Article I, section 10
¶16 Article I, section 10 “guarantees the public and the press a right of access to judicial proceedings and court documents in both civil and criminal cases.” Dreiling, 151 Wn.2d at 908. Our cases have repeatedly emphasized the “utmost public importance” of open courts and have repeatedly decried “[proceedings cloaked in secrecy.” Id. at 903,908.
¶17 While openness is presumed, it is not absolute. Id. at 909. Under Ishikawa, the public’s right of access may be restricted, but only if the proponent of closure persuades the court that closure is appropriate after considering five factors.

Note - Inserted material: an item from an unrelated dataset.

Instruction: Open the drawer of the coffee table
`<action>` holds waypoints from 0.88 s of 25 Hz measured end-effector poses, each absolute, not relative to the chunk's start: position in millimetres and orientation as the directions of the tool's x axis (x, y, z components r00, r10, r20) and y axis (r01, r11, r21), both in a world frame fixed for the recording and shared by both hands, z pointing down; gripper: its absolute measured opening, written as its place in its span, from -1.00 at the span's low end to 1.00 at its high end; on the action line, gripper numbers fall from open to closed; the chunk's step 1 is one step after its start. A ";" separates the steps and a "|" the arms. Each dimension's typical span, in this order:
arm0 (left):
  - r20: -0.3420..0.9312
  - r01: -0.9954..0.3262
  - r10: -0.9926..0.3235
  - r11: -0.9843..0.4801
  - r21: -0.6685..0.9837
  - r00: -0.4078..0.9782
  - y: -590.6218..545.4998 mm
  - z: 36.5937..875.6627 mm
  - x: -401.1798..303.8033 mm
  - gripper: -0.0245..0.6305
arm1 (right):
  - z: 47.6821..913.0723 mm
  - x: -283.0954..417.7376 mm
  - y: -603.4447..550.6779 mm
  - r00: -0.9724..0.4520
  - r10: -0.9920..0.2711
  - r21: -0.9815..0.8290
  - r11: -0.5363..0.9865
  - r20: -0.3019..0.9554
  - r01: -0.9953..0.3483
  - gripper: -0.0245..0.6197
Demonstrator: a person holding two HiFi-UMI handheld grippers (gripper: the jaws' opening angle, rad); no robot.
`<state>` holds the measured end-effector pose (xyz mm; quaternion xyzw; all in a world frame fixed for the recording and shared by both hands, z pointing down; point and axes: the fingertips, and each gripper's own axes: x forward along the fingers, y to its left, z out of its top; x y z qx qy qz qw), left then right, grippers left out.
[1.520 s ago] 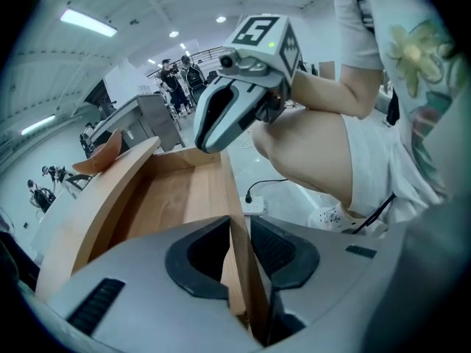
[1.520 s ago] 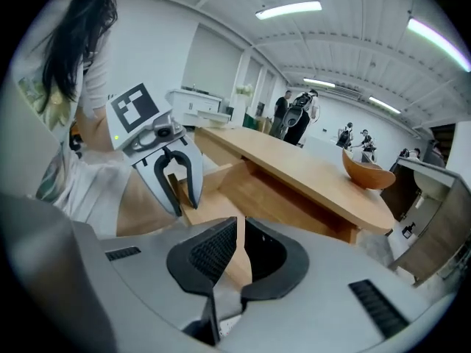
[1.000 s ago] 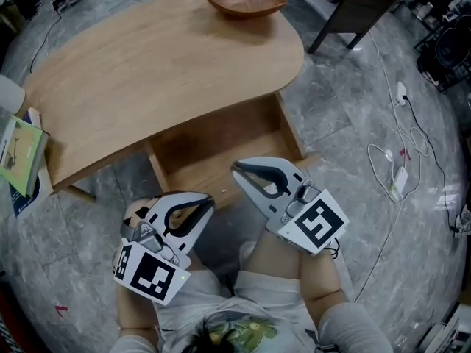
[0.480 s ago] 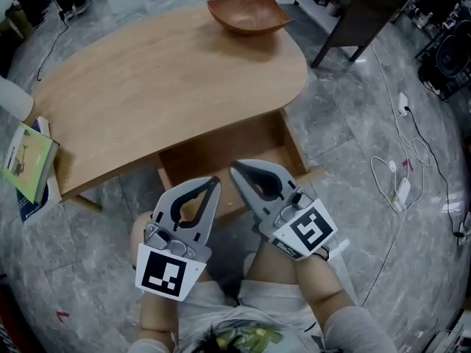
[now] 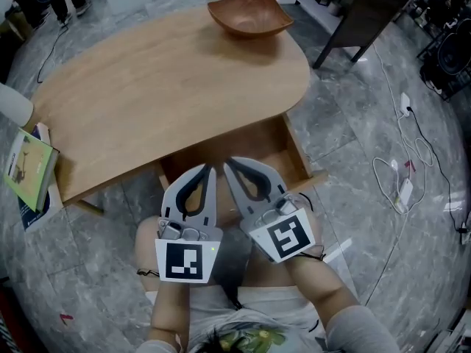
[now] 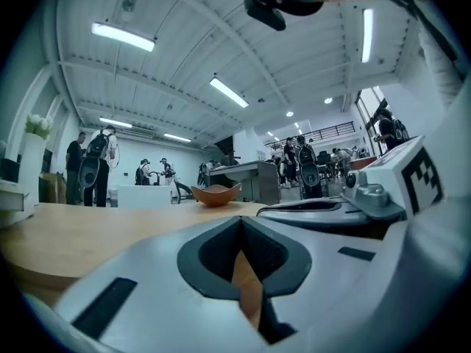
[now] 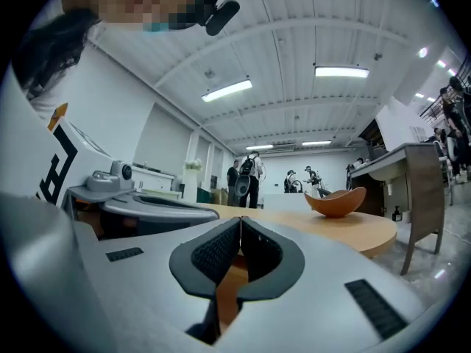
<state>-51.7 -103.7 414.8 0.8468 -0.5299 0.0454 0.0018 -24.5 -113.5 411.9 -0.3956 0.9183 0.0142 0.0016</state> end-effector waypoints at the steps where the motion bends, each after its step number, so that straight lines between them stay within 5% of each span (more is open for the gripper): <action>1: 0.077 -0.901 -0.900 -0.433 -0.036 0.429 -106.0 416.7 -50.9 -0.90 | 412.3 -24.8 -114.9 -0.689 -0.725 0.015 0.689 -0.016 -0.725 -0.85; 22: 0.092 -0.921 -0.916 -0.387 0.056 0.390 -115.7 428.6 -53.0 -0.90 | 422.8 -34.3 -118.5 -0.666 -0.746 -0.007 0.666 0.005 -0.746 -0.86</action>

¶18 However, while discovery documents filed in court in connection with motions are presumptively open to the public, we have also determined that “ ‘[m]uch of the information that surfaces during pretrial discovery may be unrelated, or only tangentially related, to the underlying cause of action.’ As this information does not become part of the court’s decision making process, article I, section 10 does not speak to its disclosure.” Dreiling, 151 Wn.2d at 909-10 (citation omitted) (quoting Seattle Times Co. v. Rhinehart, 467 U.S. 20, 33, 104 S. Ct. 2199, 81 L. Ed. 2d 17 (1984)). “[A]rticle I, section 10 is not relevant to documents that do not become part of the court’s decision making process.” Rufer, 154 Wn.2d at 548; see also id. at 541 (noting
¶19 The News Tribune does not disagree with the general principles stated in Dreiling and Rufer. It maintains, however, that this case does not really involve a deposition but instead involves a hearing that should have been open to the public unless closure was proper after applying the Ishikawa analysis. The News Tribune contends that this was a hearing rather than merely discovery because (1) Pfeiffer’s testimony took place in a court, not a private office and (2) “Judge Cayce presided over the examination, ruled on objections, and both parties questioned the witness.” Pet’r Tacoma News Inc.’s Opening Br. at 17.
¶20 We disagree. In relevant part, CrR 4.6(a) provides that a court may order that a prospective witness’s testimony be taken by deposition upon a showing that the witness “may be unable to attend or prevented from attending a trial... and that his testimony is material and that it is necessary to take his deposition in order to prevent a failure of justice.” The “deposition shall be taken in the manner provided in civil actions.” CrR 4.6(c). Depositions taken under the rule may be used for contradicting or impeaching the deponent as a witness, or as substantive evidence as “permitted by the Rules of Evidence.” CrR 4.6(d). Any objections to admissibility as evidence may be made as provided in civil actions. CrR 4.6(e).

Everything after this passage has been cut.